══ AVAILABLE RECORDS
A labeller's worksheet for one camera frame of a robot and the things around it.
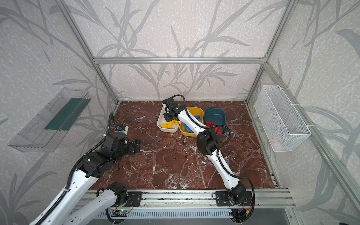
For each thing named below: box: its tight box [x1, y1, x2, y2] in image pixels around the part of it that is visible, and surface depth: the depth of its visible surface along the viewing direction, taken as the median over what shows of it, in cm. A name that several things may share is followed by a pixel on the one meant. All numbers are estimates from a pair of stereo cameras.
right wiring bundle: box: [228, 198, 252, 225], surface depth 72 cm
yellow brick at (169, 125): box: [166, 121, 173, 129], surface depth 104 cm
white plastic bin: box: [157, 103, 180, 134], surface depth 104 cm
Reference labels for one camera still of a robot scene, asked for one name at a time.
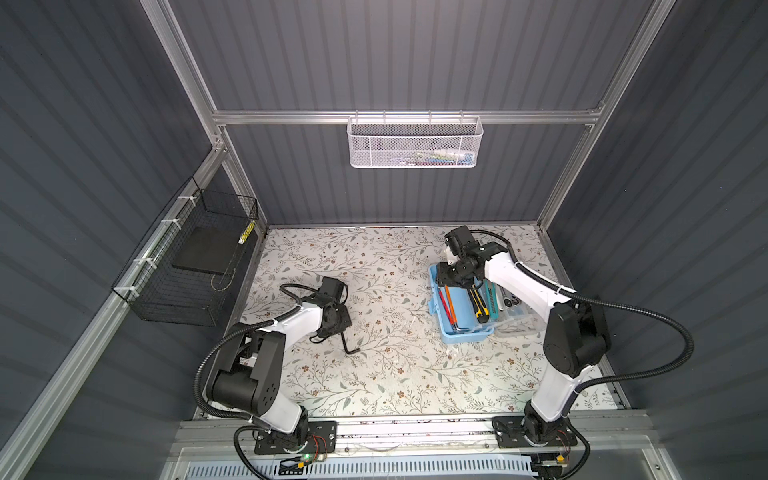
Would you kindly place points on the red pen screwdriver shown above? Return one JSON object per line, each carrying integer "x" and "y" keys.
{"x": 445, "y": 306}

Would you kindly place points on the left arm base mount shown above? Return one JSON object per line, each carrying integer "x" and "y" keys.
{"x": 311, "y": 437}

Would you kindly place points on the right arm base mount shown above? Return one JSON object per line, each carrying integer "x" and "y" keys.
{"x": 529, "y": 431}

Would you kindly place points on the white wire mesh basket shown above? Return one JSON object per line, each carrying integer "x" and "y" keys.
{"x": 418, "y": 142}

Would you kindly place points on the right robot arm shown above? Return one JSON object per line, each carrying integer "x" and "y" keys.
{"x": 576, "y": 336}

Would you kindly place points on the teal utility knife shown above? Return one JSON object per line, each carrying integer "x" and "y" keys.
{"x": 492, "y": 299}

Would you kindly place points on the blue plastic tool box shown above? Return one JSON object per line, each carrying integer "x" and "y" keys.
{"x": 472, "y": 315}

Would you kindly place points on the yellow black utility knife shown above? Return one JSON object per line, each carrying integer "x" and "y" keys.
{"x": 479, "y": 306}

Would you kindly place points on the black wire basket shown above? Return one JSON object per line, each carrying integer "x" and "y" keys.
{"x": 190, "y": 263}

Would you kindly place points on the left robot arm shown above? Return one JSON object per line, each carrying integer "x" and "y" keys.
{"x": 240, "y": 377}

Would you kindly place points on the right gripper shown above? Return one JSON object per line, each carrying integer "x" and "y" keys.
{"x": 443, "y": 279}

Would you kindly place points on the yellow item in basket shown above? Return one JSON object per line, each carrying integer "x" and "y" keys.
════
__PROBLEM REQUIREMENTS__
The lines to copy run from the one containing "Would you kindly place points on the right gripper" through the last line above. Copy them exactly and include nothing else.

__SOLUTION FOR THIS EXERCISE__
Would you kindly place points on the right gripper shown above? Return one JSON object per line, each carrying integer "x" and "y" keys.
{"x": 443, "y": 279}

Would you kindly place points on the yellow item in basket shown above? Return one JSON object per line, each carrying integer "x" and "y" keys.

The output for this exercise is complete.